There currently exist two standard approaches to isolated word recognition, namely, feature extraction methods and statistical pattern recognition models. A statistical pattern recognition approach has the property of being a nonparametric approach to recognition and therefore is widely used in most commercial and industrial recognizers. 1-6 The feature-based approach to recognition has been primarily used in the (computationally) less expensive systems, and as a basis for recognition of continuous speech (in conjunction with segmentation and labeling algorithms). 4-9 In the past few years a new approach to speech processing has been proposed, namely, using probabilistic functions of Markov models.
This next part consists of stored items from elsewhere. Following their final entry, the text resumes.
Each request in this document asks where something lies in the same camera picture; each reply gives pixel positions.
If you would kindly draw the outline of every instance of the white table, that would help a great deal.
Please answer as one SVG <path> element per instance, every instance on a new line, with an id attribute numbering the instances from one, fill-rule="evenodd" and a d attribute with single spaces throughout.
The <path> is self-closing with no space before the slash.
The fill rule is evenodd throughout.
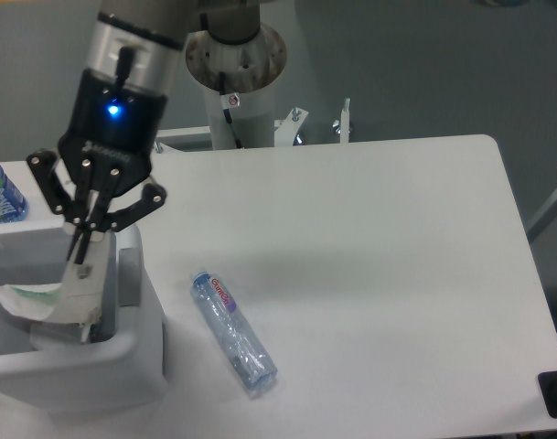
<path id="1" fill-rule="evenodd" d="M 557 337 L 485 136 L 153 155 L 140 221 L 168 324 L 157 403 L 50 417 L 0 395 L 0 438 L 433 438 L 557 429 Z M 24 165 L 5 165 L 19 186 Z M 188 295 L 220 273 L 279 369 L 250 400 Z"/>

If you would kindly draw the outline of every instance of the water bottle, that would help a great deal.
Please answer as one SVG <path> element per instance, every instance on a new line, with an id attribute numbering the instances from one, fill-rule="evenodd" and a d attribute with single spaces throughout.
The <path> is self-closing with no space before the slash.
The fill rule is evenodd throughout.
<path id="1" fill-rule="evenodd" d="M 20 221 L 27 212 L 26 199 L 0 166 L 0 222 Z"/>
<path id="2" fill-rule="evenodd" d="M 191 274 L 190 290 L 223 352 L 250 392 L 263 391 L 278 369 L 230 291 L 216 274 L 198 270 Z"/>

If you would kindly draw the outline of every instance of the white container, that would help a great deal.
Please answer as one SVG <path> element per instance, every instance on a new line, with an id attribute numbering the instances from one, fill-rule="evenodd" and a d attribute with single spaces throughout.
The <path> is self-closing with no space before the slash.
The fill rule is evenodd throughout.
<path id="1" fill-rule="evenodd" d="M 0 233 L 0 285 L 60 282 L 70 236 L 56 226 L 23 229 Z M 136 405 L 165 393 L 165 316 L 144 268 L 140 232 L 131 226 L 104 239 L 110 236 L 99 326 L 105 340 L 36 351 L 32 322 L 0 306 L 1 393 L 49 412 Z"/>

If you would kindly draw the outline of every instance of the bottle cap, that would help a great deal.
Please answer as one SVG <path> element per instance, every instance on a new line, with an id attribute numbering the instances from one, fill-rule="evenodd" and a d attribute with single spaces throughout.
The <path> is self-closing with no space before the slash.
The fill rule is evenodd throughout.
<path id="1" fill-rule="evenodd" d="M 190 274 L 190 282 L 194 283 L 203 274 L 209 275 L 209 273 L 207 272 L 207 270 L 205 268 L 201 267 L 201 268 L 197 269 L 196 271 L 194 271 L 193 273 Z"/>

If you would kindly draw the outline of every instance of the gray floor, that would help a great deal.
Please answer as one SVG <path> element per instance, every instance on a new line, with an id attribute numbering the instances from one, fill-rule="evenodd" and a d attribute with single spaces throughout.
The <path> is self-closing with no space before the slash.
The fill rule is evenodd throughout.
<path id="1" fill-rule="evenodd" d="M 0 160 L 53 147 L 64 132 L 98 4 L 0 4 Z M 283 0 L 262 17 L 289 49 L 276 115 L 310 111 L 310 143 L 333 141 L 329 125 L 350 97 L 356 141 L 493 136 L 523 220 L 556 188 L 552 2 Z M 181 66 L 162 127 L 203 124 L 204 104 Z M 533 250 L 557 315 L 557 221 Z"/>

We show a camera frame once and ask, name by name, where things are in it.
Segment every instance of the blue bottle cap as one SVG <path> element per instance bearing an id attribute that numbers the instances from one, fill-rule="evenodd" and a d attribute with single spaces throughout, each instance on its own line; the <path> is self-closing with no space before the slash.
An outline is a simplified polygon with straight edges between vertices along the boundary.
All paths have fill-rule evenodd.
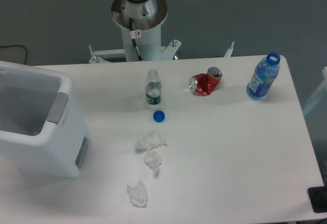
<path id="1" fill-rule="evenodd" d="M 157 123 L 161 123 L 164 119 L 165 119 L 165 113 L 162 110 L 156 110 L 153 113 L 153 119 L 157 122 Z"/>
<path id="2" fill-rule="evenodd" d="M 270 65 L 277 65 L 281 60 L 279 53 L 271 52 L 267 55 L 267 63 Z"/>

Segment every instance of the black cable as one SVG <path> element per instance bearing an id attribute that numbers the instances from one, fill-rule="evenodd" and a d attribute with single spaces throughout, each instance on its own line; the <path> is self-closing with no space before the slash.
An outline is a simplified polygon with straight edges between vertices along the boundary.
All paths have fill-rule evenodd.
<path id="1" fill-rule="evenodd" d="M 129 18 L 129 31 L 133 31 L 133 19 L 132 18 Z M 132 43 L 133 43 L 133 46 L 135 47 L 138 60 L 143 61 L 141 53 L 139 52 L 139 49 L 138 49 L 138 47 L 136 45 L 136 41 L 135 41 L 134 38 L 132 38 Z"/>
<path id="2" fill-rule="evenodd" d="M 27 48 L 23 45 L 19 45 L 19 44 L 15 44 L 15 45 L 7 45 L 7 46 L 0 46 L 0 49 L 6 49 L 6 48 L 12 48 L 12 47 L 20 47 L 25 49 L 25 60 L 24 60 L 24 65 L 26 65 L 27 63 L 27 55 L 28 55 L 28 51 Z"/>
<path id="3" fill-rule="evenodd" d="M 322 224 L 325 220 L 327 220 L 327 218 L 317 221 L 315 224 Z"/>

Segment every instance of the plastic water bottle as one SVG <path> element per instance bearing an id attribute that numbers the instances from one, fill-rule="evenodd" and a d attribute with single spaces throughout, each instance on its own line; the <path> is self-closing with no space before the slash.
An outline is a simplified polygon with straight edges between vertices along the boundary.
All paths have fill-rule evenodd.
<path id="1" fill-rule="evenodd" d="M 272 52 L 263 58 L 254 70 L 254 75 L 247 85 L 246 91 L 253 100 L 262 99 L 278 75 L 281 57 Z"/>
<path id="2" fill-rule="evenodd" d="M 149 71 L 145 81 L 145 95 L 150 105 L 157 105 L 161 102 L 161 80 L 155 69 Z"/>

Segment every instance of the red can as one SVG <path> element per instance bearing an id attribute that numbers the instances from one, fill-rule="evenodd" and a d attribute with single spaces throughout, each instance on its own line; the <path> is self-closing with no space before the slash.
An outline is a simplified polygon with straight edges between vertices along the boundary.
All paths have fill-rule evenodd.
<path id="1" fill-rule="evenodd" d="M 201 73 L 190 78 L 190 90 L 193 94 L 210 95 L 217 87 L 223 73 L 217 67 L 210 67 L 207 73 Z"/>

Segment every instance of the crumpled tissue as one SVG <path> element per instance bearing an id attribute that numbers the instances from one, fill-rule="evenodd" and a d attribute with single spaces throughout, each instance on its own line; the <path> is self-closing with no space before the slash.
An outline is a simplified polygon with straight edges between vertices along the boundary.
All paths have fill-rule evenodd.
<path id="1" fill-rule="evenodd" d="M 134 148 L 142 151 L 151 151 L 163 145 L 167 145 L 167 140 L 158 131 L 153 131 L 146 135 L 143 140 L 136 142 Z"/>
<path id="2" fill-rule="evenodd" d="M 127 186 L 129 200 L 137 207 L 145 207 L 147 203 L 147 189 L 142 181 L 138 181 L 136 187 Z"/>
<path id="3" fill-rule="evenodd" d="M 144 155 L 143 160 L 144 163 L 153 170 L 154 174 L 158 171 L 162 163 L 162 158 L 155 150 L 148 151 L 147 154 Z"/>

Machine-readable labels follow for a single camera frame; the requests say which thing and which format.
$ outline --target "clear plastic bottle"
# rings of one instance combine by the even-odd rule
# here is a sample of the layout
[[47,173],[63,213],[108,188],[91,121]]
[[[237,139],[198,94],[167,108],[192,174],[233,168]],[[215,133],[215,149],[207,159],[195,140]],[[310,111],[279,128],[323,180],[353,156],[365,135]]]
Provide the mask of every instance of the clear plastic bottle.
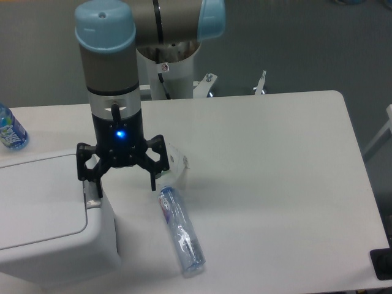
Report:
[[206,260],[178,191],[165,186],[160,190],[158,201],[184,274],[200,269]]
[[0,103],[0,141],[9,149],[20,150],[29,142],[29,135],[11,110]]

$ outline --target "black object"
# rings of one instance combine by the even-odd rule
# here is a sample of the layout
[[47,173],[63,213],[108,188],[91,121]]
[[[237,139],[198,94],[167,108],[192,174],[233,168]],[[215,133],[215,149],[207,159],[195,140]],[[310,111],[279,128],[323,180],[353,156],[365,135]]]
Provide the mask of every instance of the black object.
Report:
[[375,249],[370,251],[375,275],[381,281],[392,280],[392,249]]
[[[156,176],[169,169],[163,136],[157,135],[149,141],[144,139],[141,110],[136,115],[122,120],[118,105],[113,104],[111,113],[113,121],[92,116],[97,137],[96,146],[86,143],[77,145],[78,179],[96,183],[99,197],[102,198],[100,179],[111,167],[138,165],[150,173],[151,189],[155,191]],[[146,154],[148,148],[160,155],[157,162]],[[86,162],[90,160],[93,154],[99,157],[99,161],[94,168],[88,168]]]
This approach has been applied at the Institute for Defense Analyses for speaker recognition,10 and at Carnegie Mellon University and IBM to solve problems in continuous speech recognition 1112 with good success. Based on its success in these related areas of speech processing, a question that arises naturally is how well these probabilistic models would work on problems in isolated word recognition. It is the prime purpose of this paper to provide an answer to the question posed above. Before discussing the approach we have taken to get at the answer, we must first describe the structure of a word recognition system based on (hidden) Markov models (HMM). As in most recognition systems we assume we have a labeled training set of data from which we build a series of Markov models, one for each vocabulary word.